Copy every line of the entries that includes the word "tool".

▶ **DATA SHOWN**:
- - - - - - -

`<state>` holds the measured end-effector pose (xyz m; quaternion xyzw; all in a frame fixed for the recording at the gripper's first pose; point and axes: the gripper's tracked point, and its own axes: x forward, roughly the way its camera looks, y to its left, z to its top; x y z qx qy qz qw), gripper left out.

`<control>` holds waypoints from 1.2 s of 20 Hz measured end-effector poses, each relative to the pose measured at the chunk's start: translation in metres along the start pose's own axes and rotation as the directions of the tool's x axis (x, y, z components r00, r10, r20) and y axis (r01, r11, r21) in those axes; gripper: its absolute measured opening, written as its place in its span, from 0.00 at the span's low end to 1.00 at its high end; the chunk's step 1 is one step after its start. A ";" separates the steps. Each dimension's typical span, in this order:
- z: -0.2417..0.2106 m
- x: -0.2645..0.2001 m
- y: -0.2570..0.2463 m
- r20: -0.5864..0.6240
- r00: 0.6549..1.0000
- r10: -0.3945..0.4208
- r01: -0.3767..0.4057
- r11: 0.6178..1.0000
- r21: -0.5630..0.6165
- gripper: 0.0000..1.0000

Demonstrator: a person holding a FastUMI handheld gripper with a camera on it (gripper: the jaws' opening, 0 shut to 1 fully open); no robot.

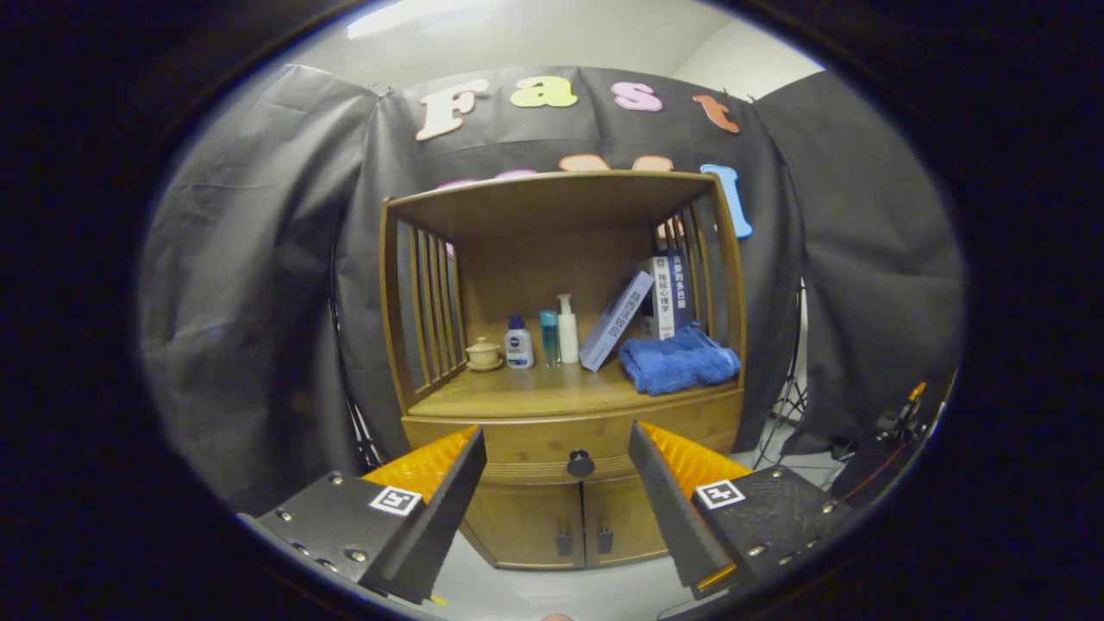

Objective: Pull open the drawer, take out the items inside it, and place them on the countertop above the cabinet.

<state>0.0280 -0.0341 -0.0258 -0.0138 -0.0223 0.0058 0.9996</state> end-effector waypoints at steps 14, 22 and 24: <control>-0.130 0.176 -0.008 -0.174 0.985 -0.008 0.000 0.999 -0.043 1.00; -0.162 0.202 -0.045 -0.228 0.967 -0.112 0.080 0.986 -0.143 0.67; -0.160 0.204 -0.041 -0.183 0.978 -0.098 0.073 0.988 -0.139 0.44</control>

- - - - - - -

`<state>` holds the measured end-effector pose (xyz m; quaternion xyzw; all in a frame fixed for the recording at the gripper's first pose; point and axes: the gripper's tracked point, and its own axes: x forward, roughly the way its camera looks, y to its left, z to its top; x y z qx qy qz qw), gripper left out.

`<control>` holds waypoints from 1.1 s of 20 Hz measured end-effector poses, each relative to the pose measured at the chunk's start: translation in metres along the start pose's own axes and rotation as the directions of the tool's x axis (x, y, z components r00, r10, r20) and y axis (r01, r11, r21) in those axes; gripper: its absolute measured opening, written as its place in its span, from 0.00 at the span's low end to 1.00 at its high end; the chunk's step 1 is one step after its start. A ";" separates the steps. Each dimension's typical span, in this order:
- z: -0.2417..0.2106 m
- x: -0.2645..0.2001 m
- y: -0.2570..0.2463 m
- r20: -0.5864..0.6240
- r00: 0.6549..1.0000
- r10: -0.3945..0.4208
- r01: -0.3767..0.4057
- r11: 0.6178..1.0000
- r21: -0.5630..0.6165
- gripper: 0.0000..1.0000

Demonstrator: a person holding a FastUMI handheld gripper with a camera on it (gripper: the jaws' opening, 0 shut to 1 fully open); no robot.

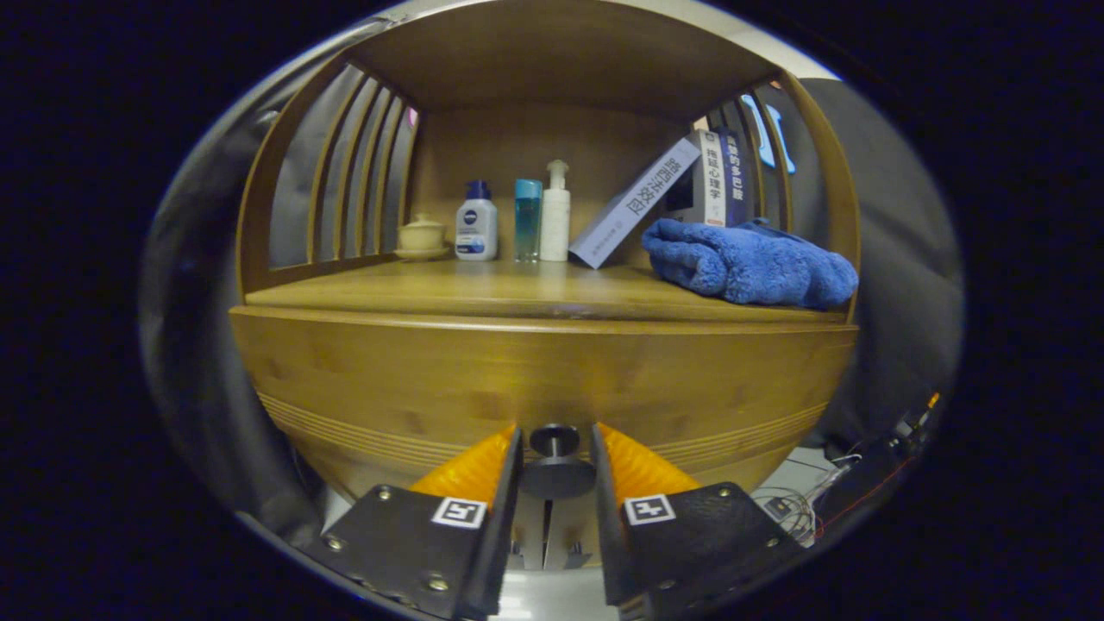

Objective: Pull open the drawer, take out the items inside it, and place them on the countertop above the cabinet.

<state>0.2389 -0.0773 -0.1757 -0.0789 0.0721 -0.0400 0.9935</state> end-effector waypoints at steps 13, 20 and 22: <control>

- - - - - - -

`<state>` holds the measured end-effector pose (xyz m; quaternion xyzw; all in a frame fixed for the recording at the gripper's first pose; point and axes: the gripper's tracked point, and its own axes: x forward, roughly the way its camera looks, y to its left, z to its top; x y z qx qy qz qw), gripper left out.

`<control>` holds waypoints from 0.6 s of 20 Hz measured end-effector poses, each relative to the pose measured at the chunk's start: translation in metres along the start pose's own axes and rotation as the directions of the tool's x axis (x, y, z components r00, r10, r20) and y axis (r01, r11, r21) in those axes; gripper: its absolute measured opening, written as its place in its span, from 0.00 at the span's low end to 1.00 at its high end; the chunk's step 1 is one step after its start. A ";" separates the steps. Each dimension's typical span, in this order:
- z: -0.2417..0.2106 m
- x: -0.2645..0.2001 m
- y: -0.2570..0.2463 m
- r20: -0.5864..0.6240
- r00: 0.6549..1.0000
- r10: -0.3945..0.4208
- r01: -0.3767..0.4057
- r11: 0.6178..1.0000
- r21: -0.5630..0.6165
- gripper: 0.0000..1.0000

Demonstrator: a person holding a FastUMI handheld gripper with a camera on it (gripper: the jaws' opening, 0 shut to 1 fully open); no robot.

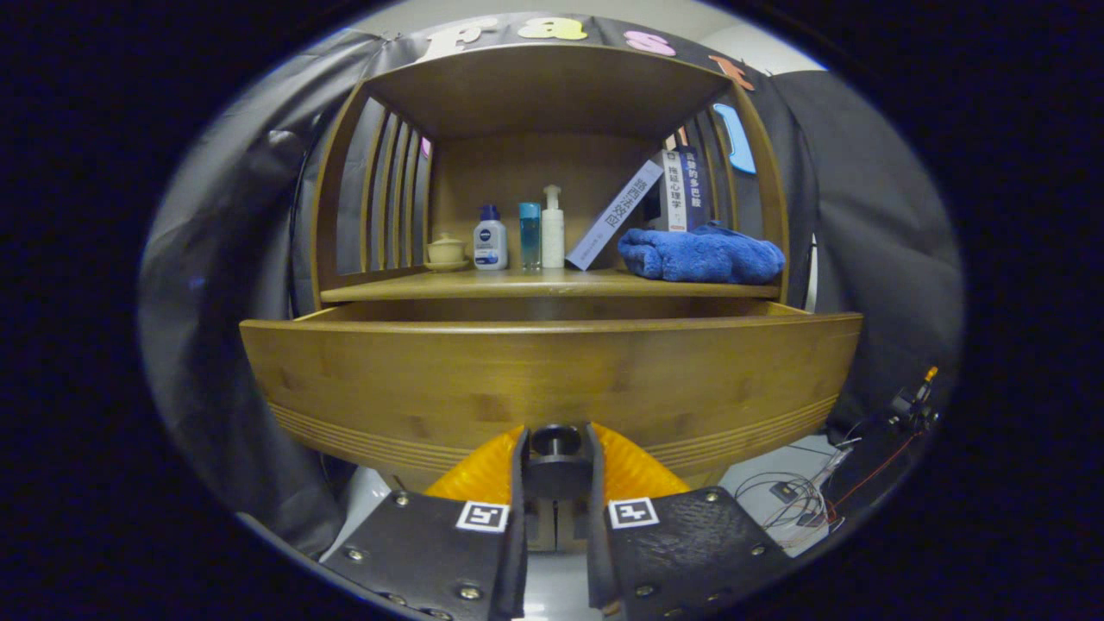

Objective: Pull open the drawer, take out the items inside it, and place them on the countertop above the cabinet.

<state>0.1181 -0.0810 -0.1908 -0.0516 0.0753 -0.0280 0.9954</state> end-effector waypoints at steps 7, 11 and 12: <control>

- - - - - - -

▶ **WRITTEN REPLY**:
`<control>` holds waypoints from 1.2 s of 20 Hz measured end-effector poses, each relative to the pose measured at the chunk's start: translation in metres along the start pose's own axes and rotation as the directions of the tool's x axis (x, y, z components r00, r10, r20) and y axis (r01, r11, r21) in those axes; gripper: its absolute measured opening, written as its place in its span, from 0.00 at the span's low end to 1.00 at its high end; the chunk's step 1 is one step after its start. A ";" separates the steps. Each dimension's typical span, in this order:
`<control>` holds waypoints from 1.1 s of 20 Hz measured end-effector poses, each relative to the pose measured at the chunk's start: translation in metres along the start pose's own axes and rotation as the directions of the tool's x axis (x, y, z components r00, r10, r20) and y axis (r01, r11, r21) in those axes; gripper: its absolute measured opening, written as its place in its span, from 0.00 at the span's low end to 1.00 at its high end; the chunk's step 1 is one step after its start. A ";" separates the steps. Each dimension's typical span, in this order:
`<control>` holds waypoints from 0.6 s of 20 Hz measured end-effector poses, each relative to the pose measured at the chunk's start: translation in metres along the start pose's own axes and rotation as the directions of the tool's x axis (x, y, z components r00, r10, r20) and y axis (r01, r11, r21) in those axes; gripper: its absolute measured opening, written as its place in its span, from 0.00 at the span's low end to 1.00 at its high end; the chunk's step 1 is one step after its start. A ";" separates the steps. Each dimension's typical span, in this order:

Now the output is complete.